- PROBLEM REQUIREMENTS:
When you transcribe the data below, reproduce every line exactly and leave each picture out.

- DATA BELOW:

______________________________

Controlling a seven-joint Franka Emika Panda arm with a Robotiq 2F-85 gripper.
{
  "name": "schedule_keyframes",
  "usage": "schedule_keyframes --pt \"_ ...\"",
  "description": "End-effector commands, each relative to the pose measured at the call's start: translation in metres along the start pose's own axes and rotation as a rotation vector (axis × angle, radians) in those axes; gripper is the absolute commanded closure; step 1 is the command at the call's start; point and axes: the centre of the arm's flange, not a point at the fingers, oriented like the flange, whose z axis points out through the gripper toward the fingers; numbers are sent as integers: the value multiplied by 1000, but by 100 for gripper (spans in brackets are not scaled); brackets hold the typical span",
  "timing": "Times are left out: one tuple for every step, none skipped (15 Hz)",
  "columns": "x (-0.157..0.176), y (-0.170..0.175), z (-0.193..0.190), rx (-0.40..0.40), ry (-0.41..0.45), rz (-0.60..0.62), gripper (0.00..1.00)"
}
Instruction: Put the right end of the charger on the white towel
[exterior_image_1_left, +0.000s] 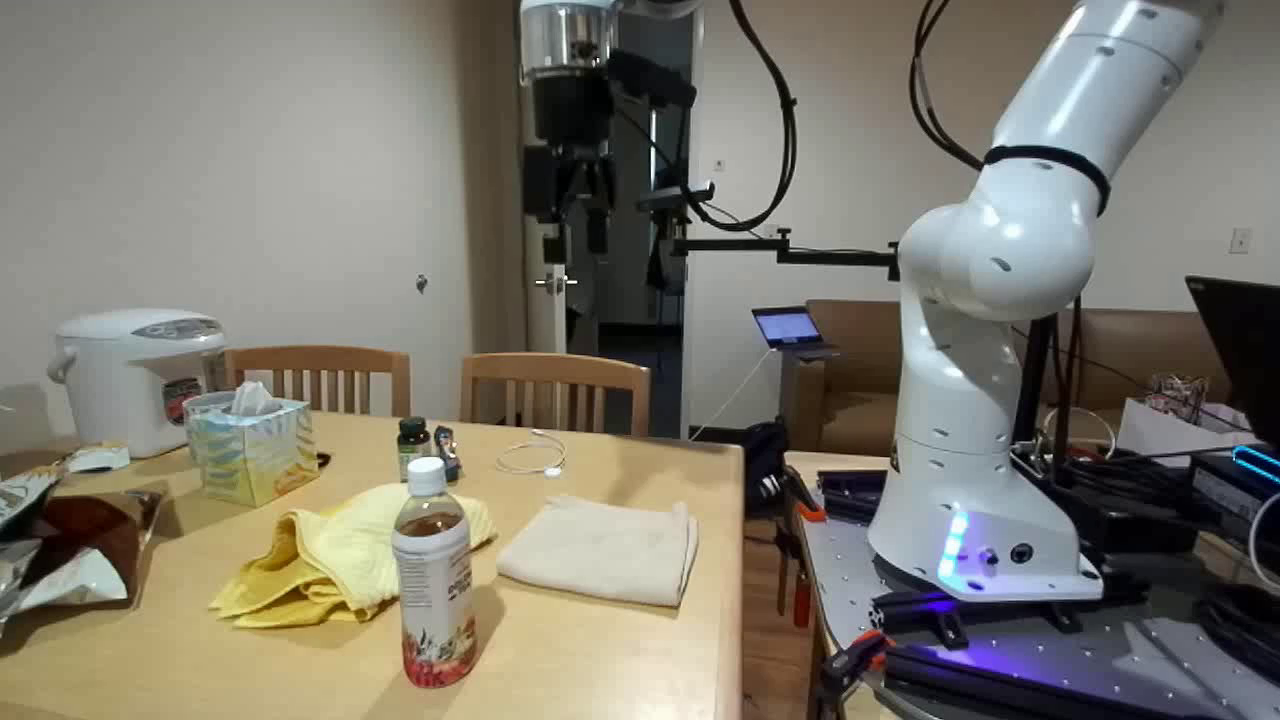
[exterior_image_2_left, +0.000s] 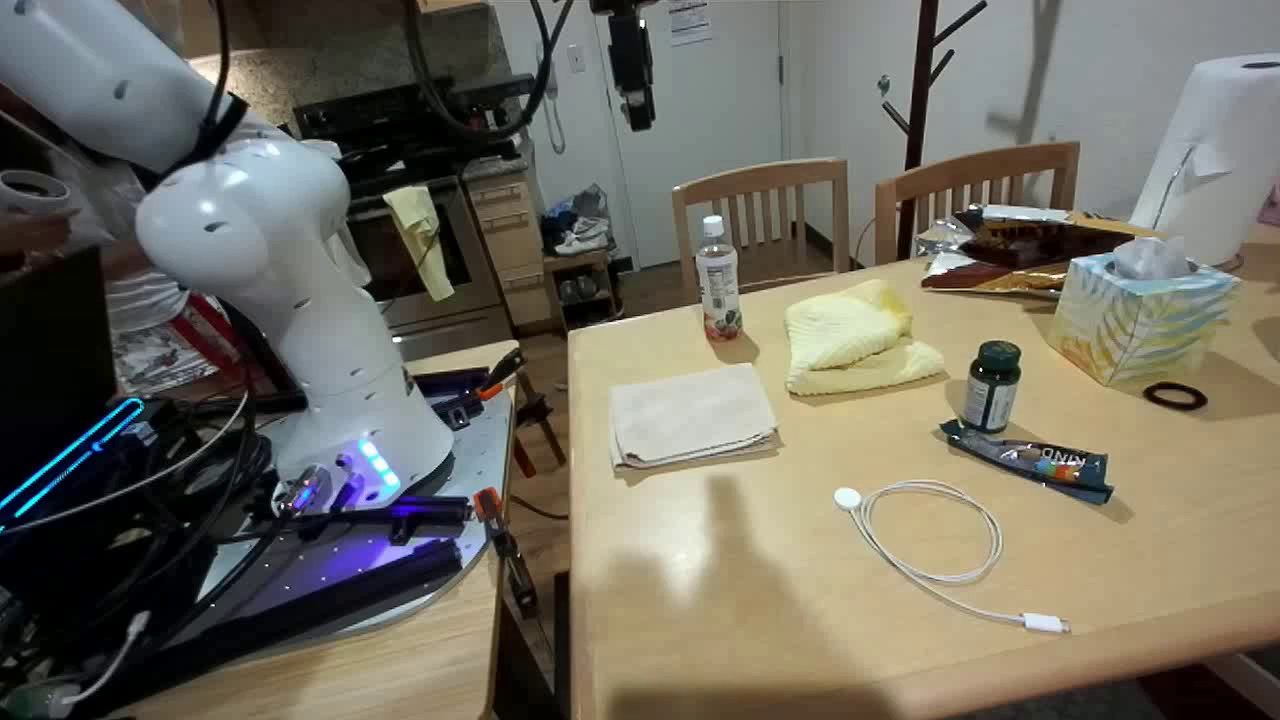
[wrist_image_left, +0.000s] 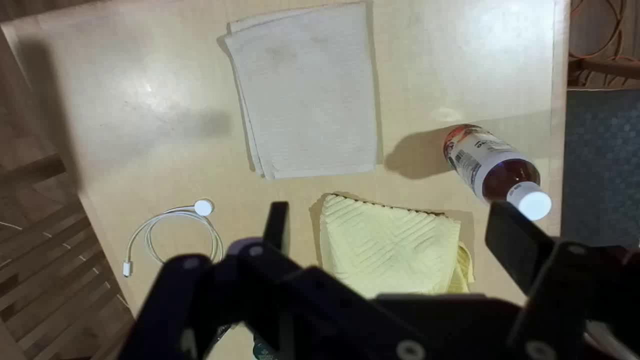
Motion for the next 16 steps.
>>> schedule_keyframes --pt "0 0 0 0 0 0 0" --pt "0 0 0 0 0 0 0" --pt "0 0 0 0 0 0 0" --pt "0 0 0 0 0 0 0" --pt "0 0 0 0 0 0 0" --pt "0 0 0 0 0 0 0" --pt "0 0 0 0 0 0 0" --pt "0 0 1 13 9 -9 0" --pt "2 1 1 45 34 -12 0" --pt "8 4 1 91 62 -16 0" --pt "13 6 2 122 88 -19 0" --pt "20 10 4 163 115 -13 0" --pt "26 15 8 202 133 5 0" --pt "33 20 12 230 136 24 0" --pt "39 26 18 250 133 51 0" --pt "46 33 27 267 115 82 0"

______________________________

- EXERCISE SOLUTION:
Controlling a seven-joint Franka Emika Panda arm with a Robotiq 2F-85 gripper.
{
  "name": "schedule_keyframes",
  "usage": "schedule_keyframes --pt \"_ ...\"",
  "description": "End-effector commands, each relative to the pose measured at the call's start: translation in metres along the start pose's own axes and rotation as a rotation vector (axis × angle, radians) in those axes; gripper is the absolute commanded closure; step 1 is the command at the call's start; point and axes: the centre of the arm's flange, not a point at the fingers, oriented like the flange, whose z axis points out through the gripper toward the fingers; numbers are sent as integers: the value multiplied by 1000, but by 100 for gripper (spans in brackets are not scaled); brackets hold the typical span",
  "timing": "Times are left out: one tuple for every step, none skipped (15 Hz)",
  "columns": "x (-0.157..0.176), y (-0.170..0.175), z (-0.193..0.190), rx (-0.40..0.40), ry (-0.41..0.45), rz (-0.60..0.62), gripper (0.00..1.00)"
}
Instruction: Put the right end of the charger on the white towel
[exterior_image_1_left, +0.000s] 
[exterior_image_2_left, +0.000s] 
[wrist_image_left, +0.000s] 
Motion for the next 16 steps.
>>> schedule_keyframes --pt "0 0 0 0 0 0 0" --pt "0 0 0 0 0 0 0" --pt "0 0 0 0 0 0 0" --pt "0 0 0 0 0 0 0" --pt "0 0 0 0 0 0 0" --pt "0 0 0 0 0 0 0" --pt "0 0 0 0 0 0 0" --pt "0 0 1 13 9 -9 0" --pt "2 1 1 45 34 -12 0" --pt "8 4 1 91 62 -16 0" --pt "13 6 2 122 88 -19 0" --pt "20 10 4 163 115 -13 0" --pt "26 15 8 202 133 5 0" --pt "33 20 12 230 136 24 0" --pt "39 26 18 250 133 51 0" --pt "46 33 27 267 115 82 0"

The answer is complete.